* **Task brief**: Filter the records below, keeping only lines with the string "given".

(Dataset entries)
-------------------------

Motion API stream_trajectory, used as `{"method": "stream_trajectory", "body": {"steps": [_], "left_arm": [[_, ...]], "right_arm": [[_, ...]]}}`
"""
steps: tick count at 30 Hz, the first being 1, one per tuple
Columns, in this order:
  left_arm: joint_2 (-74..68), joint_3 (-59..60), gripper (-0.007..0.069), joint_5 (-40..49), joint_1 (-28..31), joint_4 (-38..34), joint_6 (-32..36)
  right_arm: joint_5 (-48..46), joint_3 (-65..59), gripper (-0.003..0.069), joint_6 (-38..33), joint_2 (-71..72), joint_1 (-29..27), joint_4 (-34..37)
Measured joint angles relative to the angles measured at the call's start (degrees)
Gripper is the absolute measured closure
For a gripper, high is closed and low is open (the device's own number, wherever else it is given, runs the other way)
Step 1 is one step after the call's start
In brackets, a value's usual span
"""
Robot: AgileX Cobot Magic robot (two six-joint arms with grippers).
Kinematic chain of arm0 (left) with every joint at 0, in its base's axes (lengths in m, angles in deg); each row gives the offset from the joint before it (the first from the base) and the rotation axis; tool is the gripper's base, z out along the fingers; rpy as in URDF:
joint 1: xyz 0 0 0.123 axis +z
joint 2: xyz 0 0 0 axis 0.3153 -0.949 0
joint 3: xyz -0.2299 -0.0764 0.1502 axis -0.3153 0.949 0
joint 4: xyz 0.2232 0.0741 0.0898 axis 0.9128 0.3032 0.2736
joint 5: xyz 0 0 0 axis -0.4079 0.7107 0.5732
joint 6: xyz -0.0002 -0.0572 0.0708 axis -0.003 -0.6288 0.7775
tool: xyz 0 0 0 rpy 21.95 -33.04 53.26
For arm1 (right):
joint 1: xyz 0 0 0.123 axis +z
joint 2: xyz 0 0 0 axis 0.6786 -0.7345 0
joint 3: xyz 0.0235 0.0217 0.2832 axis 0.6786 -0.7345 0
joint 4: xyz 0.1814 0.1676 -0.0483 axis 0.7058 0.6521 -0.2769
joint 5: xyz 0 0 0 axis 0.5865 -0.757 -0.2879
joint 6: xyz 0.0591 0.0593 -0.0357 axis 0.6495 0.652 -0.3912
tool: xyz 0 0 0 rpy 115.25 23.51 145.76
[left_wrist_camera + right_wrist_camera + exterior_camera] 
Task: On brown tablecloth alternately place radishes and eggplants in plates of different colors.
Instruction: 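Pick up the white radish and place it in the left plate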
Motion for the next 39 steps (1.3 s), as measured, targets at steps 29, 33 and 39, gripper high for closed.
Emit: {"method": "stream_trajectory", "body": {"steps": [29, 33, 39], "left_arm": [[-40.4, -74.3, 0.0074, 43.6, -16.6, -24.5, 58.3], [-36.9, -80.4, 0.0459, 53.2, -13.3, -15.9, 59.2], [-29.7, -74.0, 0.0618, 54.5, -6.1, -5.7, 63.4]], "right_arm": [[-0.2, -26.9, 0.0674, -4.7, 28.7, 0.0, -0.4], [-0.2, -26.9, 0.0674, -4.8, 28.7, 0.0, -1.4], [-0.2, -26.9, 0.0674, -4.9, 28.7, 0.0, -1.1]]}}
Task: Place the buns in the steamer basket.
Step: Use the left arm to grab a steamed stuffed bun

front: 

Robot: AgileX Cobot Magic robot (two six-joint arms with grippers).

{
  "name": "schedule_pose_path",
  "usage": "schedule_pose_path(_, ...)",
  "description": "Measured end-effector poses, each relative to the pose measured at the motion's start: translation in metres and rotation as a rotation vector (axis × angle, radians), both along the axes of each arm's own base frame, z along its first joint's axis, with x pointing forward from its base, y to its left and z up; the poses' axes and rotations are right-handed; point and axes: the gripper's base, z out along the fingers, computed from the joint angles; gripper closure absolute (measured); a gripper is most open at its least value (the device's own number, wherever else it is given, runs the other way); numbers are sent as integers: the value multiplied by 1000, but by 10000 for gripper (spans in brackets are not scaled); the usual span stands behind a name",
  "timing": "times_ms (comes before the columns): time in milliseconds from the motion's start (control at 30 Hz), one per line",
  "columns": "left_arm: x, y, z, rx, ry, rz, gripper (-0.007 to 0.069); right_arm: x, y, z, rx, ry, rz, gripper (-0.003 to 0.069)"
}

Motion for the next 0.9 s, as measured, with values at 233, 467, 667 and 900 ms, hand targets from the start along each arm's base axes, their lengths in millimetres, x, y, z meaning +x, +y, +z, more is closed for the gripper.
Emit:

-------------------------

* **Exercise answer**:
For a gripper, high is closed and low is open (the device's own number, wherever else it is given, runs the other way)
  "description": "Measured end-effector poses, each relative to the pose measured at the motion's start: translation in metres and rotation as a rotation vector (axis × angle, radians), both along the axes of each arm's own base frame, z along its first joint's axis, with x pointing forward from its base, y to its left and z up; the poses' axes and rotations are right-handed; point and axes: the gripper's base, z out along the fingers, computed from the joint angles; gripper closure absolute (measured); a gripper is most open at its least value (the device's own number, wherever else it is given, runs the other way); numbers are sent as integers: the value multiplied by 1000, but by 10000 for gripper (spans in brackets are not scaled); the usual span stands behind a name",

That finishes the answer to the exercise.